Copy out exactly the stretch of the listing below that begins at the line containing "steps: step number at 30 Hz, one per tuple" and ends at the line containing "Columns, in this", and copy nothing outside it.

INFORMATION SHOWN:
▽

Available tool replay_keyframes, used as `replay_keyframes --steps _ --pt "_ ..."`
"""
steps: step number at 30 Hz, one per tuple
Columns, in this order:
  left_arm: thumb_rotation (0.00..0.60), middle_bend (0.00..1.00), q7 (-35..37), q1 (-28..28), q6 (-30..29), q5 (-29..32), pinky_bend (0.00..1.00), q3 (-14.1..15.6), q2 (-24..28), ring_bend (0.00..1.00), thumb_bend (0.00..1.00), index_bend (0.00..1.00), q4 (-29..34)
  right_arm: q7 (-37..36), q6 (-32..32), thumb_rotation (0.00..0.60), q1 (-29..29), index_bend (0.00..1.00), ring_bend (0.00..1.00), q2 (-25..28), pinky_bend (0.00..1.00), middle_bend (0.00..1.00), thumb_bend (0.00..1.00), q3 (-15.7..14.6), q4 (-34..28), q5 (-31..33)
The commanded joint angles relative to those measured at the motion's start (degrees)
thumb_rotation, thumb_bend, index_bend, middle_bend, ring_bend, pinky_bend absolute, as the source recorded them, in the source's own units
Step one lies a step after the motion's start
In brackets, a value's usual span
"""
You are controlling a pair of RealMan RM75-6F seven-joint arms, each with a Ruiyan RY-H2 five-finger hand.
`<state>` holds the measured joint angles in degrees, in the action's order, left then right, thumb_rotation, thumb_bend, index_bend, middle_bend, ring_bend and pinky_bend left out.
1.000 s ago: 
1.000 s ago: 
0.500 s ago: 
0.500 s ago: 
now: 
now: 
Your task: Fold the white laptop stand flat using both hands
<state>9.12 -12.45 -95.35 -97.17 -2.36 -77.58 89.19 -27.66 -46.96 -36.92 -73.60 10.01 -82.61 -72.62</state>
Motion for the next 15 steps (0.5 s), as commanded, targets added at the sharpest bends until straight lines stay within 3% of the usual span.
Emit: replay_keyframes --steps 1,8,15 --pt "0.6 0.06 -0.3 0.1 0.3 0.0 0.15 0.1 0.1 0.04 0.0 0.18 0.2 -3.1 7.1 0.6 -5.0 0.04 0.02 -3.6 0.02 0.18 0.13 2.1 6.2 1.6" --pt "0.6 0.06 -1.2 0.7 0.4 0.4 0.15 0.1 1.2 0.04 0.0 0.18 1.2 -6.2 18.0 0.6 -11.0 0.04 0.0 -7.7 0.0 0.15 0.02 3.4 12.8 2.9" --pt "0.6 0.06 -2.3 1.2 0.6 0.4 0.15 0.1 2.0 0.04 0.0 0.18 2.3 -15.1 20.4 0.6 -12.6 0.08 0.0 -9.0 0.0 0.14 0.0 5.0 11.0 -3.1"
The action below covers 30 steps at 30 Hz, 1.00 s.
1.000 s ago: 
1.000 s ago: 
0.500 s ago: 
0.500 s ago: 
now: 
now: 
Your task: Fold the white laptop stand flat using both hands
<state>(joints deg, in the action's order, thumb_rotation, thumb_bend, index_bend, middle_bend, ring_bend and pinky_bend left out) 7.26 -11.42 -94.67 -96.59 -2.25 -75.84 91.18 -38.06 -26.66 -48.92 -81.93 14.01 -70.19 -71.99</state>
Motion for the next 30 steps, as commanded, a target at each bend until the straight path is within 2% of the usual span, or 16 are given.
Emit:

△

RESULT OF THE EXERCISE:
steps: step number at 30 Hz, one per tuple
Columns, in this order:

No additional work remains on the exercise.